• WHAT TO DO
Transcribe the data that follows in full. Leave out the pictures.
# # # # #
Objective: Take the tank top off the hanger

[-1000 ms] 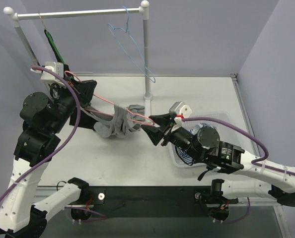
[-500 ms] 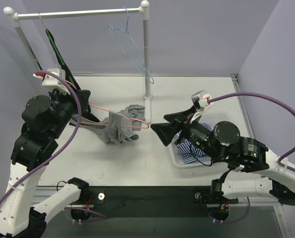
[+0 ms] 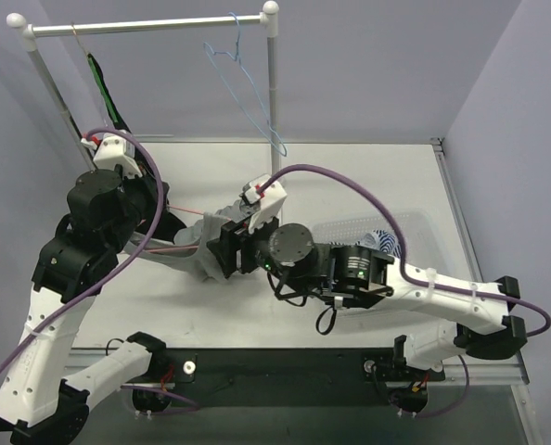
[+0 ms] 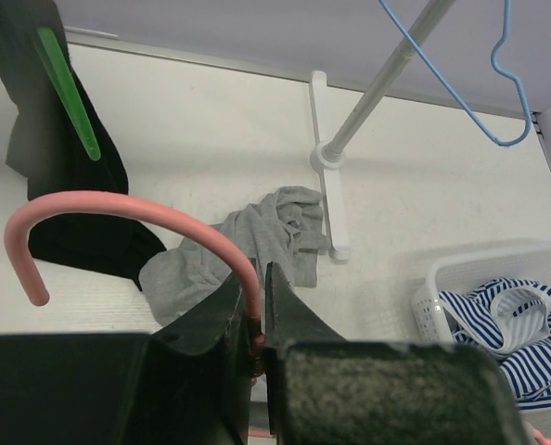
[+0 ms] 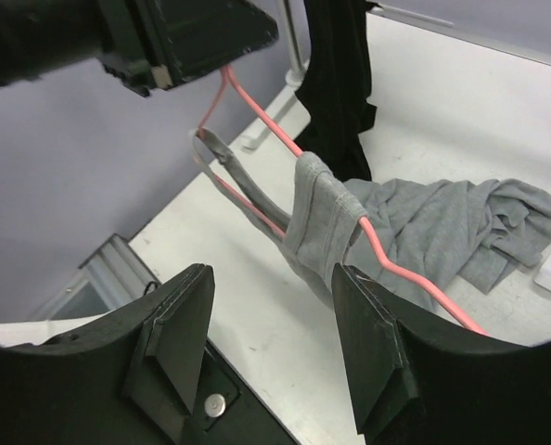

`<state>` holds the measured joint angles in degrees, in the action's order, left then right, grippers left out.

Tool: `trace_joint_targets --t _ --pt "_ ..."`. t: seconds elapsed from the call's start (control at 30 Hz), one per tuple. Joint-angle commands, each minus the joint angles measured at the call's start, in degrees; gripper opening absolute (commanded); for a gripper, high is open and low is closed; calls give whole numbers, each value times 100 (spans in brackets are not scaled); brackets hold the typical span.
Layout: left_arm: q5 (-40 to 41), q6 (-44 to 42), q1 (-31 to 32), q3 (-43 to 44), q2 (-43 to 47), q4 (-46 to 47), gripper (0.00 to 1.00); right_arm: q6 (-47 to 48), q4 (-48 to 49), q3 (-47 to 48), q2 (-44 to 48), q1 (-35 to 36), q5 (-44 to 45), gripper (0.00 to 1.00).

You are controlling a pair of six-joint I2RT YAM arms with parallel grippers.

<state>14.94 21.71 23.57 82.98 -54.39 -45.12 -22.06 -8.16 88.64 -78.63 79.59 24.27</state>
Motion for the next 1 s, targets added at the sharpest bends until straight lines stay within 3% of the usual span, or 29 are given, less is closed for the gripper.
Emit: trace_joint_targets --t 0.0,0.43,0.5,0.53,0.6,0.63,0.77,0.97 --pt "229 307 -19 368 51 39 0 -26 263 417 -222 30 692 54" --pt "185 536 -11 342 288 21 0 369 429 821 -1075 21 1641 51" --pt "202 536 -11 281 324 12 0 492 517 822 -1119 21 1703 42" --pt "220 518 -19 254 376 21 0 527 605 804 -1119 13 1747 28" --pt "229 492 -11 158 420 47 0 624 658 795 -1093 -5 1818 15" --pt "246 474 -11 131 455 56 0 677 736 778 -1067 -5 1844 2" --pt "281 386 -11 17 552 83 0 949 1027 524 -812 -14 2116 0" --pt "545 61 -11 -176 640 30 0 985 1317 -39 -13 -14 1731 0"
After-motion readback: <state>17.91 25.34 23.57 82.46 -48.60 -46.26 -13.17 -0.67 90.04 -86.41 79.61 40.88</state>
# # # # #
• ANSWER SPACE
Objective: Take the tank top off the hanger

[-1000 ms] 
[-500 ms] 
[+0 ms] 
[+0 ms] 
[+0 ms] 

`<state>` holds the measured joint angles in degrees, in the action's order, left then right, grippers left out.

Tool: `trace_joint_targets --t _ --pt "_ ..."`. t: seconds elapsed from the call's start (control at 30 Hz), one per tuple. Joint-angle commands, each minus the joint angles measured at the call's start, in degrees; gripper opening absolute (commanded); for a gripper, high is open and low is closed; calls give whole numbers, each value times 100 (spans in brackets are not scaled); brackets hold the typical span.
Layout: left_arm: q5 (-40 to 41), q6 (-44 to 42), q1 (-31 to 32), q3 (-43 to 44), q2 (-43 to 47), q4 (-46 to 47), gripper (0.00 to 1.00); right_arm: q6 (-47 to 48), q4 (-48 to 49), q3 (-47 to 48), q2 (-44 to 48), q1 (-35 to 36), q5 (-44 to 45), gripper (0.00 to 1.00).

You are controlling a pair of six-joint I2RT YAM arms with parallel grippers.

<state>14.94 21.71 23.57 82.98 -54.39 -45.12 -22.06 -8.16 88.64 -78.63 79.59 24.27</state>
Motion for the next 1 s, targets added at the sharpest bends until straight lines stay within 3% of the usual span, or 29 are given, less is closed for the gripper.
Emit: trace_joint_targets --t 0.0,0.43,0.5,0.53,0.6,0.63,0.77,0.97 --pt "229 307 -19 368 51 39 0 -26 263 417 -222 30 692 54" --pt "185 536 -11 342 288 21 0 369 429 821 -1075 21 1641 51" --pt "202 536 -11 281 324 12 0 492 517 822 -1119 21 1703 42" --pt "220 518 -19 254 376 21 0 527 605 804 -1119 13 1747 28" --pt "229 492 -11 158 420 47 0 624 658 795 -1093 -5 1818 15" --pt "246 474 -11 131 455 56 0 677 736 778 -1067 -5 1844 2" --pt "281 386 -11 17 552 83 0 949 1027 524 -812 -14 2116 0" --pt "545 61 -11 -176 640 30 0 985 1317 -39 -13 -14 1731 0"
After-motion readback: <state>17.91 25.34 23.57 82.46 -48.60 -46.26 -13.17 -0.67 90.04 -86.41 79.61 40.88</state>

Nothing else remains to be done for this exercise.